▶ [Task]: The full set of lines below has to be duplicated exactly, with no picture kept.

Segment Start: Collected data

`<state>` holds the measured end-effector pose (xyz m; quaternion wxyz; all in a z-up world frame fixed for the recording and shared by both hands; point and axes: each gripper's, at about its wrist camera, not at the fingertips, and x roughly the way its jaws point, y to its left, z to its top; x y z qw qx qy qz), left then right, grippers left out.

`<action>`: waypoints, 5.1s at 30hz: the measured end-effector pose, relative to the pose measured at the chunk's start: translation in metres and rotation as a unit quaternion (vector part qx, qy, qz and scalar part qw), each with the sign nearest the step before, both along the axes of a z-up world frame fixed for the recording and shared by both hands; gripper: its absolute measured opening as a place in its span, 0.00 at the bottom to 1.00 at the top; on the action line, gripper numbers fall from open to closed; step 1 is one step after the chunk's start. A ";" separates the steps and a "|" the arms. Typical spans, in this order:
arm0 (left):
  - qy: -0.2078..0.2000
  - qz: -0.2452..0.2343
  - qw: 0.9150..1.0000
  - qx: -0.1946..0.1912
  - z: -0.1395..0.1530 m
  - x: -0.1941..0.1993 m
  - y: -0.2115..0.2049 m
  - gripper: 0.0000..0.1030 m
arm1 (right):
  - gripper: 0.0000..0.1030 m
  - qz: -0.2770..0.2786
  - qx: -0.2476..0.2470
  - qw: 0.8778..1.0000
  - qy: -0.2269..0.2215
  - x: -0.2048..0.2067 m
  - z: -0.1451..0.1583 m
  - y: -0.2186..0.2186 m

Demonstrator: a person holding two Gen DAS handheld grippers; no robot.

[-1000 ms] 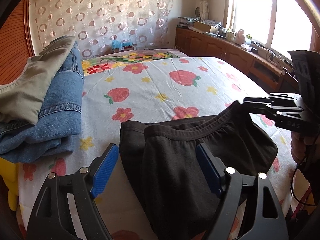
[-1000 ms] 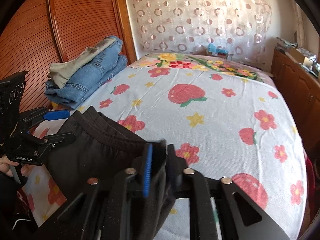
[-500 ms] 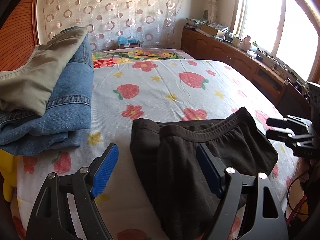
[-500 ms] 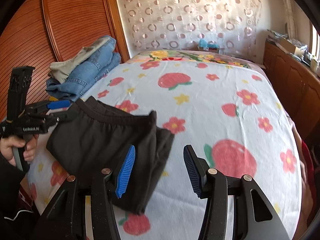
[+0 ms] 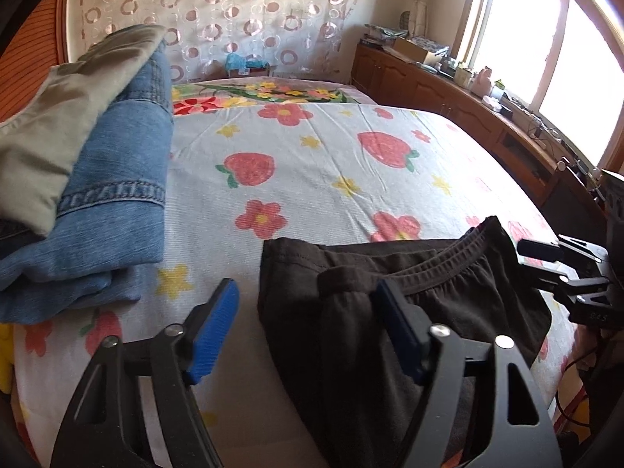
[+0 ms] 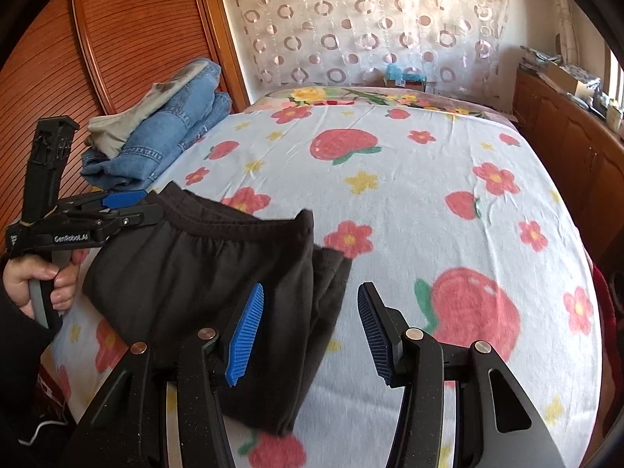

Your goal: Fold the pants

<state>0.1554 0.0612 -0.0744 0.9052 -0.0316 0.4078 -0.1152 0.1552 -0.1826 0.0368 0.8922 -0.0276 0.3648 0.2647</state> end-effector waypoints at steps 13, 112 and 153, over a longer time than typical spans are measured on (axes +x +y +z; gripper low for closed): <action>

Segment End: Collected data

▶ [Answer box]:
`<state>` holds the measured end-effector pose (xyz m; quaternion wxyz; all in a z-up world frame fixed for the recording and shared by both hands; point and axes: each gripper's, at about its wrist camera, not at the fingertips, and x roughly the way its jaws point, y to its left, z to its top; x y z qw qx qy qz), left then right, grippers left out.

`<action>`: waypoints, 5.1s at 30hz: the measured end-effector pose, relative to the pose measured at the chunk's start: translation in metres and rotation as a unit quaternion (vector part qx, qy, qz and scalar part qw), each with the sign nearest the step before, both along the axes of a z-up world frame fixed for the recording and shared by both hands; gripper: its absolute measured opening as a place in its span, 0.00 at the bottom to 1.00 at the top; on the action line, gripper numbers fall from open to closed; step 1 is one step after the chunk's start. A ";" separates the steps and a "|" the arms. Typical spans, in this order:
arm0 (left):
  - qy: -0.2078..0.2000
  - qz: -0.2452..0.2343
  - qw: 0.9150..1.0000
  - qx: -0.1946..0.1912
  - z: -0.1395..0.1530 m
  - x: -0.1941..0.1993 m
  - y: -0.2115..0.2049 m
  - gripper: 0.0000..0.1030 m
arm1 (right):
  - gripper: 0.0000..0.1030 m
  - qz: -0.2770..0.2786
  - qx: -0.2476..0.2470
  - qw: 0.8778..1.0000
  - qy: -0.2269..0.2215
  - x: -0.2048..0.2067 m
  - z: -0.1451..0.1583 m
  - y: -0.2186..0.2186 m

Demonstrator: a person holding two Gen DAS handheld grippers; no robot.

[-1000 ms] 
[-1000 ms] 
[-500 ms] 
[-500 ms] 
[+0 ms] 
[+0 ms] 

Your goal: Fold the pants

<state>0.1554 0.0612 -0.0744 0.9052 -0.0316 0.4078 -0.1152 0.1552 -0.1826 0.0368 0.8922 -0.0276 0.3648 0.2647</state> end-effector waypoints at steps 13, 112 and 153, over a longer time than typical spans are measured on (axes +x +y +z; gripper low for closed): <action>

Apart from this answer, nothing more is required.